§ **Prompt**:
Look through the data below and show every line that includes "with".

╭─ Raw data

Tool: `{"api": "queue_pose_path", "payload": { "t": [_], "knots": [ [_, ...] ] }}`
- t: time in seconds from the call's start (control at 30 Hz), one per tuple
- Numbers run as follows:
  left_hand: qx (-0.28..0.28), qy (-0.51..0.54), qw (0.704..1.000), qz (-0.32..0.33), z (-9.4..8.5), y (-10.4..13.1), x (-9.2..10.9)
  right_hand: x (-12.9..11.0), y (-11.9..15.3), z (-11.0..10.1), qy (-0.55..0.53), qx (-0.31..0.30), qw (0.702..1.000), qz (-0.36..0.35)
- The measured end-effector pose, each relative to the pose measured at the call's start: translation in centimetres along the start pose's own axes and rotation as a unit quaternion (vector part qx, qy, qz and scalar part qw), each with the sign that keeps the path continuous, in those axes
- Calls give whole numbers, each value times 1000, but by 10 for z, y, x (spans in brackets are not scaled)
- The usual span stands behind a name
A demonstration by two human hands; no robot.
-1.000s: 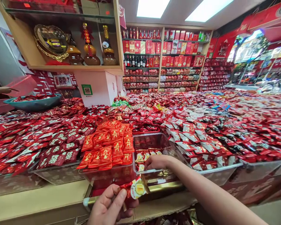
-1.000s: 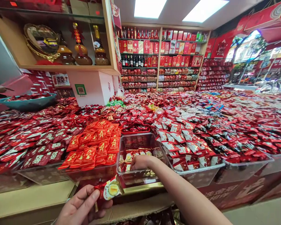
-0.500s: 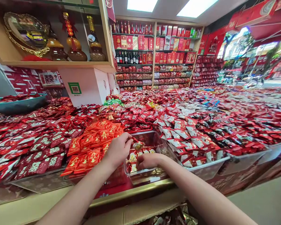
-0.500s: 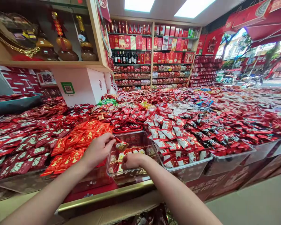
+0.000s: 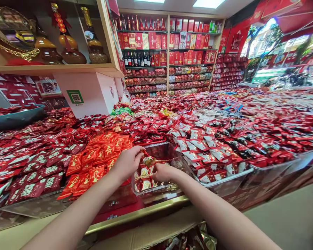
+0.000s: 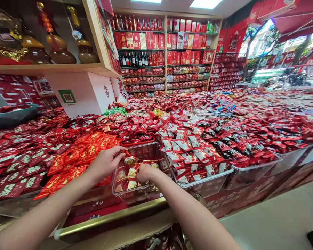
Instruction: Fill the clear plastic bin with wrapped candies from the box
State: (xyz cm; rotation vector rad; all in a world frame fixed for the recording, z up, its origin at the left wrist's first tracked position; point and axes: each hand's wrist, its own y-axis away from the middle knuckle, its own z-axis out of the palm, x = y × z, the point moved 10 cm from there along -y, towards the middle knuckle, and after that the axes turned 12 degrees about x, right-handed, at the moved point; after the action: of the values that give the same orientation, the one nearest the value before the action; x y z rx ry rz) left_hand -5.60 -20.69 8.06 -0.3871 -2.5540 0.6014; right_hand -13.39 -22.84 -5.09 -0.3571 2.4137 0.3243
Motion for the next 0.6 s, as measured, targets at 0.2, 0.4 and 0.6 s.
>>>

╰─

§ **Solution for this problem**:
- The measured end-effector pose, each relative to the pose measured at the call's start: translation in centimetres along the start pose's own axes and rotation as a unit quaternion (vector part qx, qy, qz and scalar part qw), each with the sign that keeps the path continuous, in those axes
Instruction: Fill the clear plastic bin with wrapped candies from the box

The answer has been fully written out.